The 'we' was quickly explained, as Gwen came into view with a friendly yet pitying smile, the same she'd used for weeks after Lisa's death. "Are you feeling better?"

"I feel fine, Gwen." He looked between them, and the matching expressions of confusion they wore modified by Jack's stern concern for his team and their secrets, and Gwen's obvious desire to see this sorted quickly. "I know you don't believe me, but we're friends. I know things about you. Gwen, I went to your wedding. I helped clean up after we Retconned the entire guest list. Jack, I still don't even know your real name, but I know you're from the 51st century, born on the Boeshane Peninsula, wherever that is. You're nearly two hundred years old, and you like chocolate but love caramel." He paused. Of the various personal details he knew about Jack, not all of them were things Gwen had been privy to, or the others who were surely watching on the CCTV.
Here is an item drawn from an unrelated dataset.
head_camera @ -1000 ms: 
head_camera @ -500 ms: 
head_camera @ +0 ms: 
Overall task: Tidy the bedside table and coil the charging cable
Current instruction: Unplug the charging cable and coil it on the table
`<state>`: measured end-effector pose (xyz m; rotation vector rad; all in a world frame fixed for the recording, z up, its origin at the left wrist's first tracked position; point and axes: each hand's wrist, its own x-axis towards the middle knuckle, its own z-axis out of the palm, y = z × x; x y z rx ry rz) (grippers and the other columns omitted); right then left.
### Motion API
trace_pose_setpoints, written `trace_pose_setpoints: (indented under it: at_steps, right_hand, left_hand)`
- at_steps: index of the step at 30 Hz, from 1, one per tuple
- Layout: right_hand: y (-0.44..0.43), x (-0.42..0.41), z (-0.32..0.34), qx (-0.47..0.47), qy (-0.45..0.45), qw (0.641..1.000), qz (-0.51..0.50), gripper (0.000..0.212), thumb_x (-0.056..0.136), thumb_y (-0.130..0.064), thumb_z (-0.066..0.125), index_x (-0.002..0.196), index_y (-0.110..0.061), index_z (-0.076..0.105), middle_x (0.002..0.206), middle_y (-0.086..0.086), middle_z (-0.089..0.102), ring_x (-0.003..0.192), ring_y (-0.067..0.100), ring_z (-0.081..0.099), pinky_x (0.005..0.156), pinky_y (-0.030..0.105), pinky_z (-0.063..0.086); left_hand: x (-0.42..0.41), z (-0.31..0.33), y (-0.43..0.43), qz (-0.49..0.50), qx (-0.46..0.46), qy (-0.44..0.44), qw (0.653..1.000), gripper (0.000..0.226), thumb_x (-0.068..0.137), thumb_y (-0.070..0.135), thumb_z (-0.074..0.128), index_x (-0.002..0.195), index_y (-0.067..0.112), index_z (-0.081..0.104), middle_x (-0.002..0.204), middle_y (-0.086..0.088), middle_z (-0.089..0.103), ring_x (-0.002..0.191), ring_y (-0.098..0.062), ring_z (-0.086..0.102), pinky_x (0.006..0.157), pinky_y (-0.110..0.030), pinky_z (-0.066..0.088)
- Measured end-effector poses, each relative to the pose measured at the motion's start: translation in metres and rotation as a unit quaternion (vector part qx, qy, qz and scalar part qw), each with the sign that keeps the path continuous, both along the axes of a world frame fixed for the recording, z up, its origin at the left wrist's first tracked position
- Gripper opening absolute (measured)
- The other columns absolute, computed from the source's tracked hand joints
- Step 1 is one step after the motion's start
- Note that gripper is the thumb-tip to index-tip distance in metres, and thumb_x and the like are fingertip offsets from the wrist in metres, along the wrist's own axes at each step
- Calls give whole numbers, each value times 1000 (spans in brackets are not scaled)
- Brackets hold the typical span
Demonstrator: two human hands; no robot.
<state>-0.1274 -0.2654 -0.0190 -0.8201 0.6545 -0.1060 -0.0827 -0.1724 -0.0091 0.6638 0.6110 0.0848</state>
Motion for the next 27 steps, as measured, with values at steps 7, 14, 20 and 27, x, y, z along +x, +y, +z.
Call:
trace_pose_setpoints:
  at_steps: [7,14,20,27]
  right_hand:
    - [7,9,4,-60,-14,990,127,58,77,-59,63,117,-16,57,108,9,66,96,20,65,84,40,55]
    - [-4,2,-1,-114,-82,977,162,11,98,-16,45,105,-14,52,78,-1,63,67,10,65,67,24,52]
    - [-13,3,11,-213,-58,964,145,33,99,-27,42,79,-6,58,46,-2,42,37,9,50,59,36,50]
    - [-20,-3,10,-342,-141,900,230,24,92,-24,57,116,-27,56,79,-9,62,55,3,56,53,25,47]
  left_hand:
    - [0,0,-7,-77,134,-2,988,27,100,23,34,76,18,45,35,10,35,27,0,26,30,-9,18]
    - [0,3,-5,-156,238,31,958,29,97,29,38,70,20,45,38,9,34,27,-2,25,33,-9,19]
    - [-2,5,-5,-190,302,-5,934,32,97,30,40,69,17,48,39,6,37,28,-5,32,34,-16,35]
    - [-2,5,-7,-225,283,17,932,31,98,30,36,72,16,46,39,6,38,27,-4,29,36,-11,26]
He touched the cold, smooth Perspex between them. He wanted to take Jack's hand in his, hold it against his own cheek, his own anxious heartbeat, and make him remember. Jack was such a creature of sensation, surely touching him would help jolt him back to sanity.

The frown on Jack's face grew. "Did you hack our records or are you just probing our minds?"

"Neither!" Ianto resisted the urge to shout at them.

Gwen stepped between them placatingly. "We understand. You think you work for Torchwood. But none of our records have you listed, and every file and document we can find about you says you are the person we think you are."

"Then your records have been altered."

Jack folded his arms. "All of them? That's a tall order for a system my expert tells me is unhackable."

Ianto smiled. "I'll admit Tosh is the best, but that doesn't mean we haven't encountered someone better." He walked away from the Perspex. "What I don't understand is why anyone would go to the trouble of erasing me. I'm not going to recite access codes to prove myself," this was to the camera, for those watching, "and the personal information I know wouldn't be of value to anyone."

His head shot up. He said to Jack, "Unless Hart's back. He'd love to know the things I do about you." He grimaced. "And I'm sure he wouldn't mind if I did disappear."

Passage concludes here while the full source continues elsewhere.